POJ1012 Joseph

原题：

Description
The Joseph's problem is notoriously known. For those who are not familiar with the original problem: from among n people, numbered 1, 2, . . ., n, standing
in circle every mth is going to be executed and only the life of the last remaining person will be saved. Joseph was smart enough to choose the position of the last remaining person, thus saving his life to give us the message about the incident. For example
when n = 6 and m = 5 then the people will be executed in the order 5, 4, 6, 2, 3 and 1 will be saved. 

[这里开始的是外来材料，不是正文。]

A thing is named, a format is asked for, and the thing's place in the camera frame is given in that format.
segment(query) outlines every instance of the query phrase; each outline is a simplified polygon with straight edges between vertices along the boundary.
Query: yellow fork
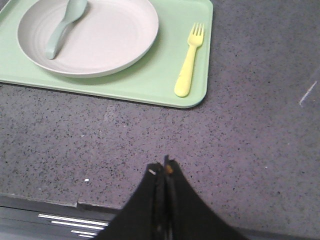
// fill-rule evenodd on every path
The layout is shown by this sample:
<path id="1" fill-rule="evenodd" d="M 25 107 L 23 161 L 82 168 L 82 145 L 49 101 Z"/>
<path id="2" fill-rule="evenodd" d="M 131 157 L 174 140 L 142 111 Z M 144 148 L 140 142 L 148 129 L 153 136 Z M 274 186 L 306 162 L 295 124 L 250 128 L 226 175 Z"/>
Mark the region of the yellow fork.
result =
<path id="1" fill-rule="evenodd" d="M 174 87 L 174 93 L 181 98 L 189 94 L 196 51 L 204 42 L 204 25 L 202 23 L 193 25 L 187 42 L 189 49 Z"/>

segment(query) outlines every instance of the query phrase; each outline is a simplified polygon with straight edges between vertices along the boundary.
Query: plastic tray
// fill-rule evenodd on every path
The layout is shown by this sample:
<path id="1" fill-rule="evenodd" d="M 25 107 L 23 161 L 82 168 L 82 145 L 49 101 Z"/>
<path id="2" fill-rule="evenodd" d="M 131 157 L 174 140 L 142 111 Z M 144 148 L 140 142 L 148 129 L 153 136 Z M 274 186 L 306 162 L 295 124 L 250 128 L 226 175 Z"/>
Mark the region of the plastic tray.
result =
<path id="1" fill-rule="evenodd" d="M 131 67 L 103 77 L 71 78 L 50 73 L 21 51 L 17 28 L 37 0 L 10 0 L 0 11 L 0 81 L 140 103 L 190 108 L 207 92 L 213 4 L 209 0 L 151 0 L 159 17 L 159 31 L 148 53 Z M 184 62 L 189 32 L 204 23 L 204 41 L 198 48 L 192 85 L 187 97 L 174 93 Z"/>

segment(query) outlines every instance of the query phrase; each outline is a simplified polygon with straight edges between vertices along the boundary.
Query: white plate
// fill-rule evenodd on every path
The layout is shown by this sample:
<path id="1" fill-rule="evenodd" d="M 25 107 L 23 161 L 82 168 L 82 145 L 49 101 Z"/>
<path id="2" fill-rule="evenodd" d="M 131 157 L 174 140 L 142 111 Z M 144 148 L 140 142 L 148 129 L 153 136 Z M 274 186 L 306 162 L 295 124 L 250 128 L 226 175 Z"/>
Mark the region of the white plate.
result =
<path id="1" fill-rule="evenodd" d="M 84 16 L 67 28 L 60 52 L 49 60 L 46 44 L 67 2 L 37 1 L 17 30 L 26 56 L 48 71 L 75 78 L 110 75 L 137 62 L 157 36 L 158 15 L 148 0 L 88 0 Z"/>

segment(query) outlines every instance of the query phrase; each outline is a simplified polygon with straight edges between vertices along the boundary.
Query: spoon
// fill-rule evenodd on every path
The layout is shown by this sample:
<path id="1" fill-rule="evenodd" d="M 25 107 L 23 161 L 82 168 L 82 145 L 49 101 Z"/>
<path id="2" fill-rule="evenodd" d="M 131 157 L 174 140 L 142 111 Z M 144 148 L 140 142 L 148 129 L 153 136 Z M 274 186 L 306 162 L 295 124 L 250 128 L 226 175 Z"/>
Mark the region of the spoon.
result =
<path id="1" fill-rule="evenodd" d="M 45 48 L 45 56 L 48 59 L 54 59 L 58 51 L 58 45 L 61 36 L 66 27 L 78 20 L 85 12 L 87 0 L 69 0 L 65 14 L 61 22 L 53 31 Z"/>

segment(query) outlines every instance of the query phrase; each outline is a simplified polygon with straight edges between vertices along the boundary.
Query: gray speckled countertop
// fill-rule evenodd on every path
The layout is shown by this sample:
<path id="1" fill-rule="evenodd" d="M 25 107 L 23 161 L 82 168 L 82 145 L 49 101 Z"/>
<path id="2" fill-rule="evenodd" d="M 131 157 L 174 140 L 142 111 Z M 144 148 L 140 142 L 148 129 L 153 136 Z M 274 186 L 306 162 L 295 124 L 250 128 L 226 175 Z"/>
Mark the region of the gray speckled countertop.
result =
<path id="1" fill-rule="evenodd" d="M 207 95 L 192 109 L 0 85 L 0 192 L 121 208 L 169 154 L 229 224 L 318 238 L 319 1 L 214 7 Z"/>

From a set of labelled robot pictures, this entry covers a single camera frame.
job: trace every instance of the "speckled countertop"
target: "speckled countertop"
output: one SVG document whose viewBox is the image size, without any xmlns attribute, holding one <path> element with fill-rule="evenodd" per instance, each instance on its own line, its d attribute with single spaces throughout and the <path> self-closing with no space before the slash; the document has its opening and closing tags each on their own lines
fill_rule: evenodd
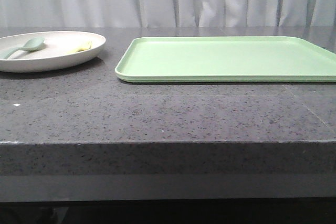
<svg viewBox="0 0 336 224">
<path fill-rule="evenodd" d="M 0 72 L 0 175 L 324 174 L 336 170 L 336 85 L 130 84 L 114 68 L 148 36 L 295 36 L 336 52 L 336 28 L 79 30 L 104 51 L 52 72 Z"/>
</svg>

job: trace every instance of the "counter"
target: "counter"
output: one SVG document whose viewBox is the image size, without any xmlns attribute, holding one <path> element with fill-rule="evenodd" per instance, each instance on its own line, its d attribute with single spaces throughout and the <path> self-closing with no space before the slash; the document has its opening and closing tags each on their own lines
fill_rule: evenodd
<svg viewBox="0 0 336 224">
<path fill-rule="evenodd" d="M 333 83 L 131 84 L 114 68 L 152 36 L 294 36 L 335 27 L 0 28 L 106 37 L 82 65 L 0 72 L 0 202 L 336 196 Z"/>
</svg>

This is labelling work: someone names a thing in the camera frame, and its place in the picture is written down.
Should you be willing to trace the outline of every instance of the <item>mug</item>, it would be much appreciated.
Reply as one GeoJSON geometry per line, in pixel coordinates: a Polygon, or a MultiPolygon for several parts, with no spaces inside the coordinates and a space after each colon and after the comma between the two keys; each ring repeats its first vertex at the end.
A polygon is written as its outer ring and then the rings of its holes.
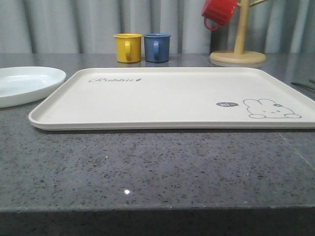
{"type": "Polygon", "coordinates": [[[207,29],[217,30],[219,26],[225,26],[231,19],[237,0],[206,0],[201,15],[204,17],[204,24],[207,29]],[[207,19],[217,23],[215,28],[207,25],[207,19]]]}
{"type": "Polygon", "coordinates": [[[119,33],[115,34],[117,61],[133,63],[141,61],[141,34],[119,33]]]}
{"type": "Polygon", "coordinates": [[[146,61],[165,62],[169,60],[170,34],[148,33],[144,35],[146,61]]]}

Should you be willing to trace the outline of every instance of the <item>blue mug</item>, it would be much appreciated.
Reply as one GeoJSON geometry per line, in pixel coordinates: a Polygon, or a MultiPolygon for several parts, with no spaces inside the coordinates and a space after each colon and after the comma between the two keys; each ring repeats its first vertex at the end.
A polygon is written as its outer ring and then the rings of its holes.
{"type": "Polygon", "coordinates": [[[148,33],[144,35],[146,61],[165,62],[169,60],[169,40],[166,33],[148,33]]]}

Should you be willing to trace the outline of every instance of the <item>wooden mug stand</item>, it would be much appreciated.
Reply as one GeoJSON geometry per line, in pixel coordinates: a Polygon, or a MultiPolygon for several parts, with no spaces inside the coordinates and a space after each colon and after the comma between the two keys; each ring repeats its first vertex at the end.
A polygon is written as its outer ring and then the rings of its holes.
{"type": "Polygon", "coordinates": [[[211,60],[235,64],[254,64],[266,61],[266,56],[263,53],[244,51],[250,7],[258,5],[265,1],[267,0],[256,0],[253,2],[251,2],[251,0],[241,0],[240,3],[239,2],[237,3],[237,5],[240,7],[240,18],[238,23],[234,51],[230,50],[215,51],[210,54],[211,60]]]}

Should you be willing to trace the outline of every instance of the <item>white plate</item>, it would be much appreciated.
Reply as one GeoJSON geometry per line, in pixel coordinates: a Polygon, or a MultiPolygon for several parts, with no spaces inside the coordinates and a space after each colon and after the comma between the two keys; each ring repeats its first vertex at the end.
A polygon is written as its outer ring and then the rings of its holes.
{"type": "Polygon", "coordinates": [[[45,98],[64,82],[65,76],[64,71],[50,67],[0,69],[0,108],[45,98]]]}
{"type": "Polygon", "coordinates": [[[251,68],[91,68],[29,119],[45,130],[315,128],[315,102],[251,68]]]}

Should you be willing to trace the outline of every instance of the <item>mug handle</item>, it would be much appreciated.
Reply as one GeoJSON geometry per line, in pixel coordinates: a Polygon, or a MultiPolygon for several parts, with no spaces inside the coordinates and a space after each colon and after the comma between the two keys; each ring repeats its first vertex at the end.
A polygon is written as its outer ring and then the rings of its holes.
{"type": "Polygon", "coordinates": [[[131,43],[130,41],[125,42],[125,52],[126,52],[126,59],[131,60],[131,43]]]}
{"type": "Polygon", "coordinates": [[[154,41],[153,42],[153,52],[154,52],[154,60],[158,60],[159,58],[159,42],[154,41]]]}
{"type": "Polygon", "coordinates": [[[217,24],[217,26],[215,28],[211,28],[207,25],[207,18],[204,18],[203,23],[205,24],[205,27],[209,30],[217,30],[219,28],[219,24],[217,24]]]}

Suppose that there are k good guys and k bad guys. In the circle the first k are good guys and the last k bad guys. You have to determine such minimal m that all the bad guys will be executed before the first good guy. 

Input
The input file consists of separate lines containing k. The last line in the input file contains 0. You can suppose that 0 < k < 14.
Output
The output file will consist of separate lines containing m corresponding to k in the input file.
Sample Input

3
4
0

Sample Output

5
30

题目大意：
类似与约瑟夫环，总共2k个人，要求求最小的m（即报数为k的人淘汰），使后面k个人先被淘汰



分析：

＊要使前k个人不被淘汰，应有m>k

＊从每一次分析，s为第i-1轮被淘汰的人的下标，则第i轮淘汰的人的下标为(m-1+i)%(2*k-i)

＊存储结果，防止超时

代码：
#include<iostream>
#include<cstdio>
#include<cstring>
using namespace std;
int a[15]; // store the result
int main(){
int k,m;
memset(a,0,sizeof(a)); //initialize a with 0
while(scanf("%d",&k) && k!=0){
if(a[k]){ //determine whether we had calculated the corresponding result of k
printf("%d\n",a[k]);
continue;
}
for(m=k;;m++){ //start from m, increase progressively
int i=0,s=0; //s:the index of the person to kill, i: the time
while(i<2*k){
s=(m-1+s)%(2*k-i);
if(s<k) //when the person to kill is good guy
break;
i++;
}
if(i>=k)
break;
}
a[k]=m;
printf("%d\n",a[k]);
}
return 0;
}